Task to complete. Count every line that includes the string "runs" in the entries that follow. Nothing besides the number is needed.

Input data.
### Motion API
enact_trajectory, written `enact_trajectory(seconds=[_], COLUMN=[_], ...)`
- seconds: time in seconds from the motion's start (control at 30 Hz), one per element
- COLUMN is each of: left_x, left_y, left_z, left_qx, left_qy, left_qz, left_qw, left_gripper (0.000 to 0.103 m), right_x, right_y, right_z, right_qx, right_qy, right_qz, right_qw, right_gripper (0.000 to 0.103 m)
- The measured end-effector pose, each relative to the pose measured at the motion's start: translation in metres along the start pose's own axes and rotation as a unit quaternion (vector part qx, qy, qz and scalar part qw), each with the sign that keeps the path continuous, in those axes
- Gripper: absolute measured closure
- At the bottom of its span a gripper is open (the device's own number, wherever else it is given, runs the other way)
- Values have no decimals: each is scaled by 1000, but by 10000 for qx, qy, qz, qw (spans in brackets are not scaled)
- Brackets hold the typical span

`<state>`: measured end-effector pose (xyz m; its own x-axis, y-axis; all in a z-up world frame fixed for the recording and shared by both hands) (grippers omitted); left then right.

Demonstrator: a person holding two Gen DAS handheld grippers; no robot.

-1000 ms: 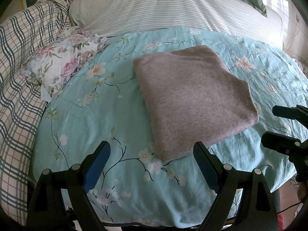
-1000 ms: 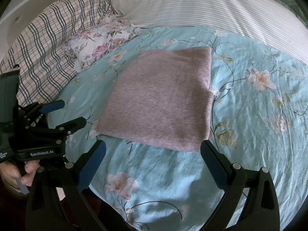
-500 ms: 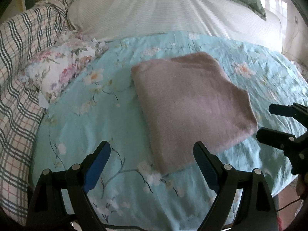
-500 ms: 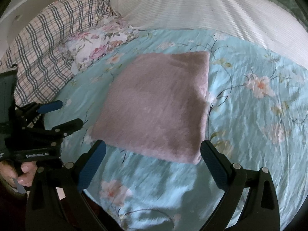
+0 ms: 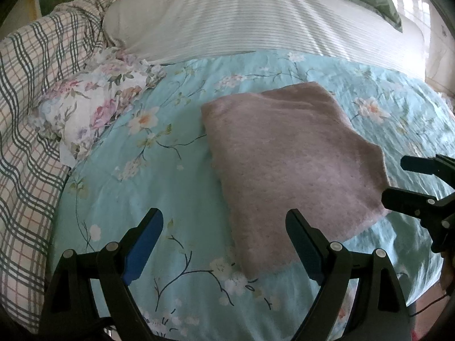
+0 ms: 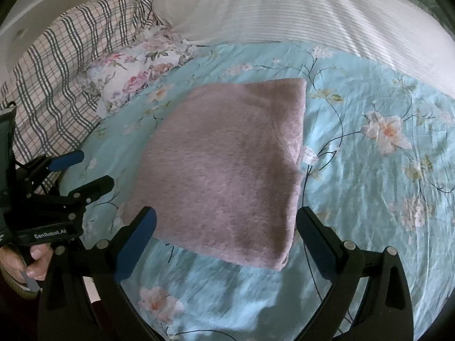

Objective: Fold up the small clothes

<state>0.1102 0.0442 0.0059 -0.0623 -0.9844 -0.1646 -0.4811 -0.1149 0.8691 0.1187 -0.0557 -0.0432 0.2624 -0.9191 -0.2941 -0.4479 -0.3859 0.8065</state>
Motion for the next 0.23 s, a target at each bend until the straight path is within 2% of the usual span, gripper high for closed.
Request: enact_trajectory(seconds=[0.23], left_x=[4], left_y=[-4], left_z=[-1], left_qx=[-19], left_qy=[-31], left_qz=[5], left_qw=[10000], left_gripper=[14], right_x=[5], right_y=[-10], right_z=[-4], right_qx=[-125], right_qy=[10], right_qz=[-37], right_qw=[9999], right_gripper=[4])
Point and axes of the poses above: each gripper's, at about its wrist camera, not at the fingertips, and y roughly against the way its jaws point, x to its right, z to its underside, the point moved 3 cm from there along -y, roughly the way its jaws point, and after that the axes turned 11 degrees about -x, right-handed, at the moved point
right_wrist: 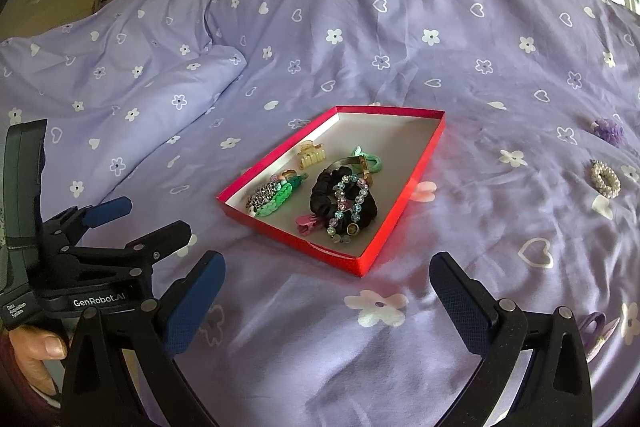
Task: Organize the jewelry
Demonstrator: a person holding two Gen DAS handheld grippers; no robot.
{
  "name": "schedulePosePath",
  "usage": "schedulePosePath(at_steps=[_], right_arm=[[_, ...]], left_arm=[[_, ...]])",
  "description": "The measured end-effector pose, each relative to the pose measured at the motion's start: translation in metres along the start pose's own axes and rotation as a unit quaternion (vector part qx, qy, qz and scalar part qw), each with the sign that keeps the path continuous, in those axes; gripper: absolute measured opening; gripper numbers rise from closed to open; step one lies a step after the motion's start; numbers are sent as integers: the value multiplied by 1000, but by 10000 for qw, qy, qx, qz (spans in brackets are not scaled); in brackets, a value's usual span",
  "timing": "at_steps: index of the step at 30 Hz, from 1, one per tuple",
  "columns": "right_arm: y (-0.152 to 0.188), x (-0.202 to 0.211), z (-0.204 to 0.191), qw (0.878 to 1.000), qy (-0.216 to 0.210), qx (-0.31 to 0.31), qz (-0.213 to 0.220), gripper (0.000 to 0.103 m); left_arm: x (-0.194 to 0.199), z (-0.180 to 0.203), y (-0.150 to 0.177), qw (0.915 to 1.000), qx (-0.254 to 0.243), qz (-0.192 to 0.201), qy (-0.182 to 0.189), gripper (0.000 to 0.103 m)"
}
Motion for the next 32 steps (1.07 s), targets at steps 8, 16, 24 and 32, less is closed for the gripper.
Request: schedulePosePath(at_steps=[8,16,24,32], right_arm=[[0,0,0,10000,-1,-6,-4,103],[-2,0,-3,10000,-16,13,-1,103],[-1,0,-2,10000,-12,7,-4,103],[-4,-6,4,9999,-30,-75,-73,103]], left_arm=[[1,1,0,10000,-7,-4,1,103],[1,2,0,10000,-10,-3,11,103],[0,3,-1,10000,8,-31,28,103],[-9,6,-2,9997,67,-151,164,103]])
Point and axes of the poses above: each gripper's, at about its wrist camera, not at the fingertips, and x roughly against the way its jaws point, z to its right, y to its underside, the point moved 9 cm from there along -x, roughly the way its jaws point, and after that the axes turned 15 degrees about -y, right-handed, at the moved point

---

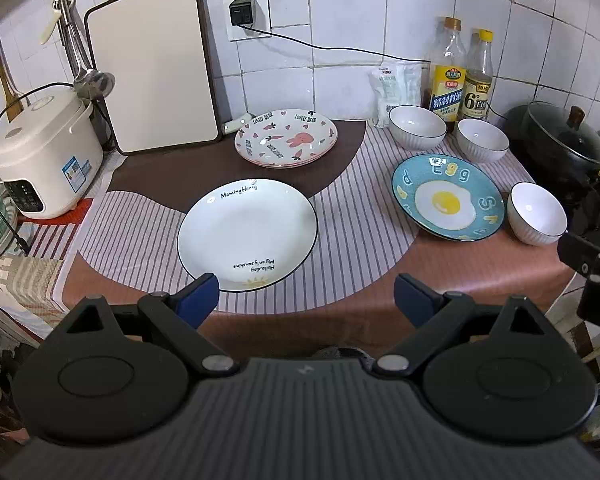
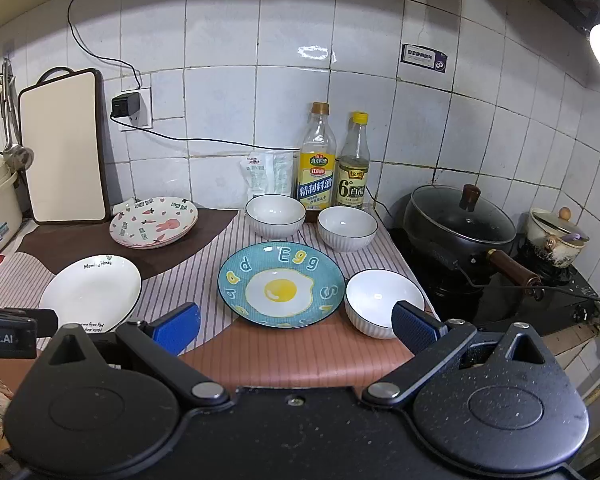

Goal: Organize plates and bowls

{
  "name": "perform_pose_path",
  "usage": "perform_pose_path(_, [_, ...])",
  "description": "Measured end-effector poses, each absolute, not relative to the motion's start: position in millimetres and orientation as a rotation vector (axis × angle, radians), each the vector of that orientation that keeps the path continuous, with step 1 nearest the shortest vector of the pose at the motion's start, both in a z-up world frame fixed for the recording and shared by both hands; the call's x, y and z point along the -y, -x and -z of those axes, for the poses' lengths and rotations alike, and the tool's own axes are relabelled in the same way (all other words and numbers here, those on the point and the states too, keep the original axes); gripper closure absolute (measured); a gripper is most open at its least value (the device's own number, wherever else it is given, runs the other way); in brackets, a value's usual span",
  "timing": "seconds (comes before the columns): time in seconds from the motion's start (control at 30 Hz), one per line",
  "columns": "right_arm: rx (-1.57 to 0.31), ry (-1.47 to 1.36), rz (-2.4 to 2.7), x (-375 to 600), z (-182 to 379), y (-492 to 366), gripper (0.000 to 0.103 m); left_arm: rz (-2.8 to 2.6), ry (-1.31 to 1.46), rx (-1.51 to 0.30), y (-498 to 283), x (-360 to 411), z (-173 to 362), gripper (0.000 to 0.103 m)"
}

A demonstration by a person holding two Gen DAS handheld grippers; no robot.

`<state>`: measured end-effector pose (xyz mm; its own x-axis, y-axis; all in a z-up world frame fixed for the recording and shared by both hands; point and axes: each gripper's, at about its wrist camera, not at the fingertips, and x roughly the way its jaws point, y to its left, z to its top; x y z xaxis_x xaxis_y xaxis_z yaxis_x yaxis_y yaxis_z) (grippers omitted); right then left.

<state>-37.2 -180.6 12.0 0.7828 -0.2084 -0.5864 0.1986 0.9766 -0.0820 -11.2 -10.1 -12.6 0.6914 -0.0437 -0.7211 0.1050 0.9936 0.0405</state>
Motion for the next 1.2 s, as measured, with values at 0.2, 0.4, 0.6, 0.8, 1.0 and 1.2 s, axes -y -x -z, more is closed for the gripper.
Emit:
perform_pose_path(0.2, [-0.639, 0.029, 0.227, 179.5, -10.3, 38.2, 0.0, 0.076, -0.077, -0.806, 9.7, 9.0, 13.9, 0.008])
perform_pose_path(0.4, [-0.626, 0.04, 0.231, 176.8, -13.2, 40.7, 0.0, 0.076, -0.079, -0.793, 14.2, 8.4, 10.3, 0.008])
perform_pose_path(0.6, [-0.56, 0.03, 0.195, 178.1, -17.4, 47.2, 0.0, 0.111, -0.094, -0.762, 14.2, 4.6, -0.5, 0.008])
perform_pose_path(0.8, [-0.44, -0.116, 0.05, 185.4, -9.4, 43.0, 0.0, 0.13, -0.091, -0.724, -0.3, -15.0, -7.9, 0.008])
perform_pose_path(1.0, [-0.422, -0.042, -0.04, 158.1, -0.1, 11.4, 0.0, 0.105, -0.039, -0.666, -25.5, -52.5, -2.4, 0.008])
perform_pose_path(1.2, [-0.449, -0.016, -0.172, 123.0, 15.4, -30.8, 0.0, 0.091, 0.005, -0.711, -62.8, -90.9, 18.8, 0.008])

Task answer. 2